Does the writing quality, length, or style in groups of researchers differ from how individual researchers write? I hope to assist researchers gain more insight into there paper prior to clicking the submit button. That was the question I asked myself moving into scraping pdf files from arxiv.org. Armed with 41 thousand links and a VPN, my computer made calls to arxiv.org in increments of 2 hours (in which I switched IPs) for three days. I proceeded to turn the PDF files into text with ~50% success rate leaving me with 14,066 after cleaning which consisted of cutting off bottom acknowledgements, removing escape words, and utilizing TFIDFVectorizer. My models attempted to determine if one person wrote the paper or more.

The baseline model I created chose the most prevalent class of over one researcher every time. Through naive bayes with 2000 max_features and oversampling was I able to create a model that preformed the best.

I started PCA to gain intuition into how the words are most correlated to each other. This graph shows that the most information gain was when k-means created 3 clusters.

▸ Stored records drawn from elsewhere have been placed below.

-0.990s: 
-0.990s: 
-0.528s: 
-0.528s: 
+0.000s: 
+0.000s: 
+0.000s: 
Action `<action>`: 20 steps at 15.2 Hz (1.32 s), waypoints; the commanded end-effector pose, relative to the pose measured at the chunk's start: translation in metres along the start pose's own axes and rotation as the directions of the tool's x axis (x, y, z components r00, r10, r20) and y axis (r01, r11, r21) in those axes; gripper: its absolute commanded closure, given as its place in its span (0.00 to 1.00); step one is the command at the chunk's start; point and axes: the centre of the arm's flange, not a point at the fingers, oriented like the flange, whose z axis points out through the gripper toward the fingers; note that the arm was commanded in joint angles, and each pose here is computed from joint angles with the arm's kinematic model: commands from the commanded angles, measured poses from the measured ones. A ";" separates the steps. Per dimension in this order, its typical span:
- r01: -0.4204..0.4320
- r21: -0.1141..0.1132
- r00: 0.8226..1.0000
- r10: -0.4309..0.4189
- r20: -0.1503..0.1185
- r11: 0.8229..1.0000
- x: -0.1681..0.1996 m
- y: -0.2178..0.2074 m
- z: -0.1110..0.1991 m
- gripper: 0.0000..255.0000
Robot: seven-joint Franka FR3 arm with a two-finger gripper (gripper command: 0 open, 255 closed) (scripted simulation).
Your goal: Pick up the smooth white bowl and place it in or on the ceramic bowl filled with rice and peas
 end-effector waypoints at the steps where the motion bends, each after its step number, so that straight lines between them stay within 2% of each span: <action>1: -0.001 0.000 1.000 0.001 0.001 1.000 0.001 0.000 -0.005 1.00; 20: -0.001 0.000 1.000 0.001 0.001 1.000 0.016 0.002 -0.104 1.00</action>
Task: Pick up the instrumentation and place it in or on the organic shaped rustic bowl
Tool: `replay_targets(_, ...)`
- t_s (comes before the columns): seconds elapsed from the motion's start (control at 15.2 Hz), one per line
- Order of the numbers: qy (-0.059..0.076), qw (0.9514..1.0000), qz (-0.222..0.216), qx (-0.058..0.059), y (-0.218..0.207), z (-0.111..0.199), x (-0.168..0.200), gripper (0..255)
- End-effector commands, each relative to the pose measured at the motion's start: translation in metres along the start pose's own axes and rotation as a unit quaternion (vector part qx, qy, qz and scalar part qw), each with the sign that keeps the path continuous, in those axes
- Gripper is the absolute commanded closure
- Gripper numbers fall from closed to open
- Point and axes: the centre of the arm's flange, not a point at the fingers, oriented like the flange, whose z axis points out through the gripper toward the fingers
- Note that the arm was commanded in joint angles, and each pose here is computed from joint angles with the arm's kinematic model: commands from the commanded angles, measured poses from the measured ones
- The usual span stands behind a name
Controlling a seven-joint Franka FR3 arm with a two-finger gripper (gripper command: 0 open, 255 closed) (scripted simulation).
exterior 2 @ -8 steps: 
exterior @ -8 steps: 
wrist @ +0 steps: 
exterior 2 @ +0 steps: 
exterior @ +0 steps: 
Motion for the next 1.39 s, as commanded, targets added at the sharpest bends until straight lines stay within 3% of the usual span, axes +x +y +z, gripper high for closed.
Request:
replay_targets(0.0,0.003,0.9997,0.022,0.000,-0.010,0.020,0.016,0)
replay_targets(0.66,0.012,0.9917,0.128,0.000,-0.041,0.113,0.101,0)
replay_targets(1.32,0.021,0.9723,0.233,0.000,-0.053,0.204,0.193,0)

In my PCA analysis, words relating to specific academia was being in more prevalence, the following are the top 10 word outliers on the tips of the PCA 'triangle.'

TOP LEFT(yellow: NLP):word, words, sentence, language, et, al, corpus, embeddings, sentences, and variables
BOTTOM LEFT (blue: Structures and Algorithms): algorithm, xi, variables, theorem, let, function, graph, problem, probability, and proof
BOTTOM RIGHT (red: Image Recognition): image, images, cnn, segmentation, object, network, detection, layer, convolutional, and layers

The following are papers most confidently predicted by my algorithm in their relative classes: 1 and More than 1

The model I have created and the PCA clustering analysis shows general trends of individual researchers around the borders of specific fields rather working with multiple fields in tandem. This would make sense generally, as most individuals are not experts in multiple fields of research. Through text analysis I have determined that there are very little indications of multiple researchers writing text differently than individuals.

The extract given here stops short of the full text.